# YOUR OBJECTIVE
The expected answer is the complete listing, reproduced character for character.
(EXERCISE DATA begins)
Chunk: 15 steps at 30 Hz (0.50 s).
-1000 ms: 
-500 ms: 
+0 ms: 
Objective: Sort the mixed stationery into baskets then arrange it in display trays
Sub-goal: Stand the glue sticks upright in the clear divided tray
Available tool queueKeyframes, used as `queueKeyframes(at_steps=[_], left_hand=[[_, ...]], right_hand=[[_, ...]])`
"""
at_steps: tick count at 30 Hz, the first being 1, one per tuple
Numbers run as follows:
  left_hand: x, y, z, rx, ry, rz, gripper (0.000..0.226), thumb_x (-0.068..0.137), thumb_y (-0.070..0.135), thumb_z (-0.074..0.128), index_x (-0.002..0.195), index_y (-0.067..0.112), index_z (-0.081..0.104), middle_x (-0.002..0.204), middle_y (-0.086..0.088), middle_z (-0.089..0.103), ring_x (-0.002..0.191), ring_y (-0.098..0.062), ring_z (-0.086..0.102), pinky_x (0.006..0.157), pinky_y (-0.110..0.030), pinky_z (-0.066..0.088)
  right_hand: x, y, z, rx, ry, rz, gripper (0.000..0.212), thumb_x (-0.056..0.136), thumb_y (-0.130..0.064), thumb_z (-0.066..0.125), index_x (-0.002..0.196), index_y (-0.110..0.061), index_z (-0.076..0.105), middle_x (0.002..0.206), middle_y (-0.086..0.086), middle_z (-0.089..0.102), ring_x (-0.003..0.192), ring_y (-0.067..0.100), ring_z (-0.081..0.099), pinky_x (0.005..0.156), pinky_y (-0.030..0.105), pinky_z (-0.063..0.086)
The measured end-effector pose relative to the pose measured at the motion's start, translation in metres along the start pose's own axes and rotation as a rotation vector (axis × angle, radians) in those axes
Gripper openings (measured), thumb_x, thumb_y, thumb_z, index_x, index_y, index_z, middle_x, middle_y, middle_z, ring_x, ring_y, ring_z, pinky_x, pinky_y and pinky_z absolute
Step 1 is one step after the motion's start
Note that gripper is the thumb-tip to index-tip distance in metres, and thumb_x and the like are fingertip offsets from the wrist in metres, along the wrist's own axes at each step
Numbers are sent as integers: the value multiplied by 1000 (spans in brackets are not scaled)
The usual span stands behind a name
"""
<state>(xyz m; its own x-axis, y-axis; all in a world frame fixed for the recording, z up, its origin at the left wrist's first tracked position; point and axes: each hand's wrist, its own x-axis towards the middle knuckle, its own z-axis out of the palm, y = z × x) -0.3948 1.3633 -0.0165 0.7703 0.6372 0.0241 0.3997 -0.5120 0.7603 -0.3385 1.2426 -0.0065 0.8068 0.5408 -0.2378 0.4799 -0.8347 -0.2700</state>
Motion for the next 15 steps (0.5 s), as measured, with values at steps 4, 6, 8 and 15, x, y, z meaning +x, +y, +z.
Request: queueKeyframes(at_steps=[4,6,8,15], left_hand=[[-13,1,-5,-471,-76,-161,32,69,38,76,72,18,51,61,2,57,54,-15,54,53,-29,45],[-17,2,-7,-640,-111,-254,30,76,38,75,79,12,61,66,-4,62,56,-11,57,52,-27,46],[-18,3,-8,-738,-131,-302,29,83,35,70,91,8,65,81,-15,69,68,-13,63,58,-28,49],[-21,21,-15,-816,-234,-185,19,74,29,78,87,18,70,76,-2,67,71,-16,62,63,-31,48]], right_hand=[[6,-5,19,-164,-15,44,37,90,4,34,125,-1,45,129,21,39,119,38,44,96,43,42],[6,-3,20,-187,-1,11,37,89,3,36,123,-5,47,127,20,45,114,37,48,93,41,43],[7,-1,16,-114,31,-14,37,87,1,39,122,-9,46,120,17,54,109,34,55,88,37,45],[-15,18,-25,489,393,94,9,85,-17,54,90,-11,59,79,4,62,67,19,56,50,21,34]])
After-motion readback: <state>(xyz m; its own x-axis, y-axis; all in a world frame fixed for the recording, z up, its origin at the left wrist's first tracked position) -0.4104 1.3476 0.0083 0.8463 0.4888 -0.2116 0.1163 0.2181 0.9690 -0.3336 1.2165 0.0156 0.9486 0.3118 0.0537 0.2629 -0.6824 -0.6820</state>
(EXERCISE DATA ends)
# RESPONSE
Chunk: 15 steps at 30 Hz (0.50 s).
-1000 ms: 
-500 ms: 
+0 ms: 
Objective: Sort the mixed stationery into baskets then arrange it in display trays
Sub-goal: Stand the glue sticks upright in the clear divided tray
Available tool queueKeyframes, used as `queueKeyframes(at_steps=[_], left_hand=[[_, ...]], right_hand=[[_, ...]])`
"""
at_steps: tick count at 30 Hz, the first being 1, one per tuple
Numbers run as follows:
  left_hand: x, y, z, rx, ry, rz, gripper (0.000..0.226), thumb_x (-0.068..0.137), thumb_y (-0.070..0.135), thumb_z (-0.074..0.128), index_x (-0.002..0.195), index_y (-0.067..0.112), index_z (-0.081..0.104), middle_x (-0.002..0.204), middle_y (-0.086..0.088), middle_z (-0.089..0.103), ring_x (-0.002..0.191), ring_y (-0.098..0.062), ring_z (-0.086..0.102), pinky_x (0.006..0.157), pinky_y (-0.110..0.030), pinky_z (-0.066..0.088)
  right_hand: x, y, z, rx, ry, rz, gripper (0.000..0.212), thumb_x (-0.056..0.136), thumb_y (-0.130..0.064), thumb_z (-0.066..0.125), index_x (-0.002..0.196), index_y (-0.110..0.061), index_z (-0.076..0.105), middle_x (0.002..0.206), middle_y (-0.086..0.086), middle_z (-0.089..0.102), ring_x (-0.003..0.192), ring_y (-0.067..0.100), ring_z (-0.081..0.099), pinky_x (0.005..0.156), pinky_y (-0.030..0.105), pinky_z (-0.063..0.086)
The measured end-effector pose relative to the pose measured at the motion's start, translation in metres along the start pose's own axes and rotation as a rotation vector (axis × angle, radians) in those axes
Gripper openings (measured), thumb_x, thumb_y, thumb_z, index_x, index_y, index_z, middle_x, middle_y, middle_z, ring_x, ring_y, ring_z, pinky_x, pinky_y and pinky_z absolute
Step 1 is one step after the motion's start
Note that gripper is the thumb-tip to index-tip distance in metres, and thumb_x and the like are fingertip offsets from the wrist in metres, along the wrist's own axes at each step
Numbers are sent as integers: the value multiplied by 1000 (spans in brackets are not scaled)
The usual span stands behind a name
"""
<state>(xyz m; its own x-axis, y-axis; all in a world frame fixed for the recording, z up, its origin at the left wrist's first tracked position; point and axes: each hand's wrist, its own x-axis towards the middle knuckle, its own z-axis out of the palm, y = z × x) -0.3948 1.3633 -0.0165 0.7703 0.6372 0.0241 0.3997 -0.5120 0.7603 -0.3385 1.2426 -0.0065 0.8068 0.5408 -0.2378 0.4799 -0.8347 -0.2700</state>
Motion for the next 15 steps (0.5 s), as measured, with values at steps 4, 6, 8 and 15, x, y, z meaning +x, +y, +z.
Request: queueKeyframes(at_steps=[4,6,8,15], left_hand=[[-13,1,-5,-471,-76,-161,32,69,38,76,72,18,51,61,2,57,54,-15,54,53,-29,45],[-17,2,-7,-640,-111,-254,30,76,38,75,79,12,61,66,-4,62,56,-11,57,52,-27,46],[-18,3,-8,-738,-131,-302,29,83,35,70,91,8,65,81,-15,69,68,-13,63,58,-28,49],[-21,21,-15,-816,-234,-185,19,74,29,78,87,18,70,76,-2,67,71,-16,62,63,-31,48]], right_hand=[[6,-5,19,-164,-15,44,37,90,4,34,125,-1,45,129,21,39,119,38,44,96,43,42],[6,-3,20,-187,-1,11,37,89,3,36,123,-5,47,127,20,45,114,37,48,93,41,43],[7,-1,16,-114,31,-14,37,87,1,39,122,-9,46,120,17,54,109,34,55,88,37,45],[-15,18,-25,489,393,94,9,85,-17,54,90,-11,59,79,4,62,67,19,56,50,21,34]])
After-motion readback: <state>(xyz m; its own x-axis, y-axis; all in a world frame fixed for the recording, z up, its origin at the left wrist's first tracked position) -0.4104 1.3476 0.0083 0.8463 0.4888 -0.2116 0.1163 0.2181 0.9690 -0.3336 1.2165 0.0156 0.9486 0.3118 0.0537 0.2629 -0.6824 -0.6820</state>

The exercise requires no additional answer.